◆ THE TASK
The exercise asks for every line of the data to be reproduced exactly.
##### RECORDED INFORMATION #####
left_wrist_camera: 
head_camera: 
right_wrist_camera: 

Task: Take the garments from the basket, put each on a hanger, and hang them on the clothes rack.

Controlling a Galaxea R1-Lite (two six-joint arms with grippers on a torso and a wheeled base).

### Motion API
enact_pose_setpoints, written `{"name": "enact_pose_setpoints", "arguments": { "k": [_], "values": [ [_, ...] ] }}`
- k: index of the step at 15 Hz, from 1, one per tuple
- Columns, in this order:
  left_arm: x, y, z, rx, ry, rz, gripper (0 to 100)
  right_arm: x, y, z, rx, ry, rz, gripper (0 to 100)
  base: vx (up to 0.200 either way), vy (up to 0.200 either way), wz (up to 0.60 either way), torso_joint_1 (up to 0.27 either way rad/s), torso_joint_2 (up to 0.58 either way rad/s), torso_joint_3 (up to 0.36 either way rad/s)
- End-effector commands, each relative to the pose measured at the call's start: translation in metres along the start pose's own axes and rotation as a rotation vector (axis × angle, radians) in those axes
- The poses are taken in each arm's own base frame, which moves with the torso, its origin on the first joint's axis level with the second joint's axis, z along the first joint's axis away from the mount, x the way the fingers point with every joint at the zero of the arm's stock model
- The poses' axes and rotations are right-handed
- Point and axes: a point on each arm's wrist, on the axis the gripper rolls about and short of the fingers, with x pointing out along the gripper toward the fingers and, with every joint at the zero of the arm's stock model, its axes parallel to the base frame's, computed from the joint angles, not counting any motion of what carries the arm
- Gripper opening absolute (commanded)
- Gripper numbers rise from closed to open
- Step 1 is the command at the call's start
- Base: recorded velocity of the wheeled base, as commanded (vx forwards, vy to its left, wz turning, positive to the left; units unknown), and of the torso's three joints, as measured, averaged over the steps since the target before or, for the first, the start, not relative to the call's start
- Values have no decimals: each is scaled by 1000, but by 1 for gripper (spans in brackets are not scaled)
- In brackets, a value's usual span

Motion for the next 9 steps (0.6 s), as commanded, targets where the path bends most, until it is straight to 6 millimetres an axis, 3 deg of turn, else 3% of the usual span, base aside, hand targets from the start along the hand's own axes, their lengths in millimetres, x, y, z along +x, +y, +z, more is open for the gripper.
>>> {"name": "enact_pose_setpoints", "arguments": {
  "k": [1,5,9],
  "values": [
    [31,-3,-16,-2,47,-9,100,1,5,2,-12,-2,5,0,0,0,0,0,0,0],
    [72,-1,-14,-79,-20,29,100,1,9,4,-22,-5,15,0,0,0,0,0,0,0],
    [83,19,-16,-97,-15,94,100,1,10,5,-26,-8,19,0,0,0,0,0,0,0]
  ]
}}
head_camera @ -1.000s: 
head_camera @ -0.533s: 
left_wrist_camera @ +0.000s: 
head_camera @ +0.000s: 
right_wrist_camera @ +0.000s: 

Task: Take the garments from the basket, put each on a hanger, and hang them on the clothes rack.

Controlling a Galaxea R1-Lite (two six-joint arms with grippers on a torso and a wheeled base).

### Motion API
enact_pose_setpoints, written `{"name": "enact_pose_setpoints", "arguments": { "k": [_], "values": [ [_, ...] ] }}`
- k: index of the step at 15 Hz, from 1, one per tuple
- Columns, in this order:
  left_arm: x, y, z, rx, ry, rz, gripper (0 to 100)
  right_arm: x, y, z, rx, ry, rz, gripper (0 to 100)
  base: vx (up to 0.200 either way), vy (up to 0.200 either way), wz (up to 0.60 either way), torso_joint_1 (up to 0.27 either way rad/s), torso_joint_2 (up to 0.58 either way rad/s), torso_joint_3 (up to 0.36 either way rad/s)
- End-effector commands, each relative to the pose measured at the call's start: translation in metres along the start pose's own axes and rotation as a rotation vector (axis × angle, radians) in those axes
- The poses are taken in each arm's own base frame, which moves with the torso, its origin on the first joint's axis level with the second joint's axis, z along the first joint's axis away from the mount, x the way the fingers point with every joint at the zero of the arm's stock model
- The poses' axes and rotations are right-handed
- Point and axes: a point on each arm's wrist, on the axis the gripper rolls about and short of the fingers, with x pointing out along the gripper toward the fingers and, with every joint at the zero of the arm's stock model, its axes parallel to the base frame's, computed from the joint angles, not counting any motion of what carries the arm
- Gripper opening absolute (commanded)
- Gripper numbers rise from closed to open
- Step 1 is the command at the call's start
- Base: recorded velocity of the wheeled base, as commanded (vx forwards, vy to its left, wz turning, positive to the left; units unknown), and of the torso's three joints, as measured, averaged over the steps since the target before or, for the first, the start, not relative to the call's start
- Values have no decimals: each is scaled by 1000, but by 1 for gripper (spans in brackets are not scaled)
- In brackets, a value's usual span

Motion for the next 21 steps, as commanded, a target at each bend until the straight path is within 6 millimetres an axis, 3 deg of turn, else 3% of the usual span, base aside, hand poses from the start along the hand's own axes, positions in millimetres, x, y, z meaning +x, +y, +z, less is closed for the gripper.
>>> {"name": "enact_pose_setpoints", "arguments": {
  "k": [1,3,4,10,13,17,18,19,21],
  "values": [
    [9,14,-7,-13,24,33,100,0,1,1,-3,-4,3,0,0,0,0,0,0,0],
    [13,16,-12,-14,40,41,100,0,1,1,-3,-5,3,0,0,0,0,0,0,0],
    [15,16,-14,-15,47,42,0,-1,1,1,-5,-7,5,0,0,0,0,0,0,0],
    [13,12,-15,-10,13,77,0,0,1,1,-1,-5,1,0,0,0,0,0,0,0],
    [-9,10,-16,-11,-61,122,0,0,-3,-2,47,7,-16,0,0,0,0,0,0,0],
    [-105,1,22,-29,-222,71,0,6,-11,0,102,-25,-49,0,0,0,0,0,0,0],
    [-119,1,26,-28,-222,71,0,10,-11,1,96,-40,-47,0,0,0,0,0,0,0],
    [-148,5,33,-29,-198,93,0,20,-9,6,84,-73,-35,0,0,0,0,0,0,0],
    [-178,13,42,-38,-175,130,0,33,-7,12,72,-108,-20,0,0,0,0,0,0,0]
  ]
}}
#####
◆ WRITTEN RESPONSE
left_wrist_camera: 
head_camera: 
right_wrist_camera: 

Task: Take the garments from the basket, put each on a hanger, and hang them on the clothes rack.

Controlling a Galaxea R1-Lite (two six-joint arms with grippers on a torso and a wheeled base).

### Motion API
enact_pose_setpoints, written `{"name": "enact_pose_setpoints", "arguments": { "k": [_], "values": [ [_, ...] ] }}`
- k: index of the step at 15 Hz, from 1, one per tuple
- Columns, in this order:
  left_arm: x, y, z, rx, ry, rz, gripper (0 to 100)
  right_arm: x, y, z, rx, ry, rz, gripper (0 to 100)
  base: vx (up to 0.200 either way), vy (up to 0.200 either way), wz (up to 0.60 either way), torso_joint_1 (up to 0.27 either way rad/s), torso_joint_2 (up to 0.58 either way rad/s), torso_joint_3 (up to 0.36 either way rad/s)
- End-effector commands, each relative to the pose measured at the call's start: translation in metres along the start pose's own axes and rotation as a rotation vector (axis × angle, radians) in those axes
- The poses are taken in each arm's own base frame, which moves with the torso, its origin on the first joint's axis level with the second joint's axis, z along the first joint's axis away from the mount, x the way the fingers point with every joint at the zero of the arm's stock model
- The poses' axes and rotations are right-handed
- Point and axes: a point on each arm's wrist, on the axis the gripper rolls about and short of the fingers, with x pointing out along the gripper toward the fingers and, with every joint at the zero of the arm's stock model, its axes parallel to the base frame's, computed from the joint angles, not counting any motion of what carries the arm
- Gripper opening absolute (commanded)
- Gripper numbers rise from closed to open
- Step 1 is the command at the call's start
- Base: recorded velocity of the wheeled base, as commanded (vx forwards, vy to its left, wz turning, positive to the left; units unknown), and of the torso's three joints, as measured, averaged over the steps since the target before or, for the first, the start, not relative to the call's start
- Values have no decimals: each is scaled by 1000, but by 1 for gripper (spans in brackets are not scaled)
- In brackets, a value's usual span

Motion for the next 9 steps (0.6 s), as commanded, targets where the path bends most, until it is straight to 6 millimetres an axis, 3 deg of turn, else 3% of the usual span, base aside, hand targets from the start along the hand's own axes, their lengths in millimetres, x, y, z along +x, +y, +z, more is open for the gripper.
>>> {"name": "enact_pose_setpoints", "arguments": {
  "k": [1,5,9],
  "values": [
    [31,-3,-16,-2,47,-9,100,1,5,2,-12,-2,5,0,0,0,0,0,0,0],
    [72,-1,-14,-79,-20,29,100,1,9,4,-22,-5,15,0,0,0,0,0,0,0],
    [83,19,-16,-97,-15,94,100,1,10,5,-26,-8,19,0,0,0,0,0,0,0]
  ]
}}
head_camera @ -1.000s: 
head_camera @ -0.533s: 
left_wrist_camera @ +0.000s: 
head_camera @ +0.000s: 
right_wrist_camera @ +0.000s: 

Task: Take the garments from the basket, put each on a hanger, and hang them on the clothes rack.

Controlling a Galaxea R1-Lite (two six-joint arms with grippers on a torso and a wheeled base).

### Motion API
enact_pose_setpoints, written `{"name": "enact_pose_setpoints", "arguments": { "k": [_], "values": [ [_, ...] ] }}`
- k: index of the step at 15 Hz, from 1, one per tuple
- Columns, in this order:
  left_arm: x, y, z, rx, ry, rz, gripper (0 to 100)
  right_arm: x, y, z, rx, ry, rz, gripper (0 to 100)
  base: vx (up to 0.200 either way), vy (up to 0.200 either way), wz (up to 0.60 either way), torso_joint_1 (up to 0.27 either way rad/s), torso_joint_2 (up to 0.58 either way rad/s), torso_joint_3 (up to 0.36 either way rad/s)
- End-effector commands, each relative to the pose measured at the call's start: translation in metres along the start pose's own axes and rotation as a rotation vector (axis × angle, radians) in those axes
- The poses are taken in each arm's own base frame, which moves with the torso, its origin on the first joint's axis level with the second joint's axis, z along the first joint's axis away from the mount, x the way the fingers point with every joint at the zero of the arm's stock model
- The poses' axes and rotations are right-handed
- Point and axes: a point on each arm's wrist, on the axis the gripper rolls about and short of the fingers, with x pointing out along the gripper toward the fingers and, with every joint at the zero of the arm's stock model, its axes parallel to the base frame's, computed from the joint angles, not counting any motion of what carries the arm
- Gripper opening absolute (commanded)
- Gripper numbers rise from closed to open
- Step 1 is the command at the call's start
- Base: recorded velocity of the wheeled base, as commanded (vx forwards, vy to its left, wz turning, positive to the left; units unknown), and of the torso's three joints, as measured, averaged over the steps since the target before or, for the first, the start, not relative to the call's start
- Values have no decimals: each is scaled by 1000, but by 1 for gripper (spans in brackets are not scaled)
- In brackets, a value's usual span

Motion for the next 21 steps, as commanded, a target at each bend until the straight path is within 6 millimetres an axis, 3 deg of turn, else 3% of the usual span, base aside, hand poses from the start along the hand's own axes, positions in millimetres, x, y, z meaning +x, +y, +z, less is closed for the gripper.
>>> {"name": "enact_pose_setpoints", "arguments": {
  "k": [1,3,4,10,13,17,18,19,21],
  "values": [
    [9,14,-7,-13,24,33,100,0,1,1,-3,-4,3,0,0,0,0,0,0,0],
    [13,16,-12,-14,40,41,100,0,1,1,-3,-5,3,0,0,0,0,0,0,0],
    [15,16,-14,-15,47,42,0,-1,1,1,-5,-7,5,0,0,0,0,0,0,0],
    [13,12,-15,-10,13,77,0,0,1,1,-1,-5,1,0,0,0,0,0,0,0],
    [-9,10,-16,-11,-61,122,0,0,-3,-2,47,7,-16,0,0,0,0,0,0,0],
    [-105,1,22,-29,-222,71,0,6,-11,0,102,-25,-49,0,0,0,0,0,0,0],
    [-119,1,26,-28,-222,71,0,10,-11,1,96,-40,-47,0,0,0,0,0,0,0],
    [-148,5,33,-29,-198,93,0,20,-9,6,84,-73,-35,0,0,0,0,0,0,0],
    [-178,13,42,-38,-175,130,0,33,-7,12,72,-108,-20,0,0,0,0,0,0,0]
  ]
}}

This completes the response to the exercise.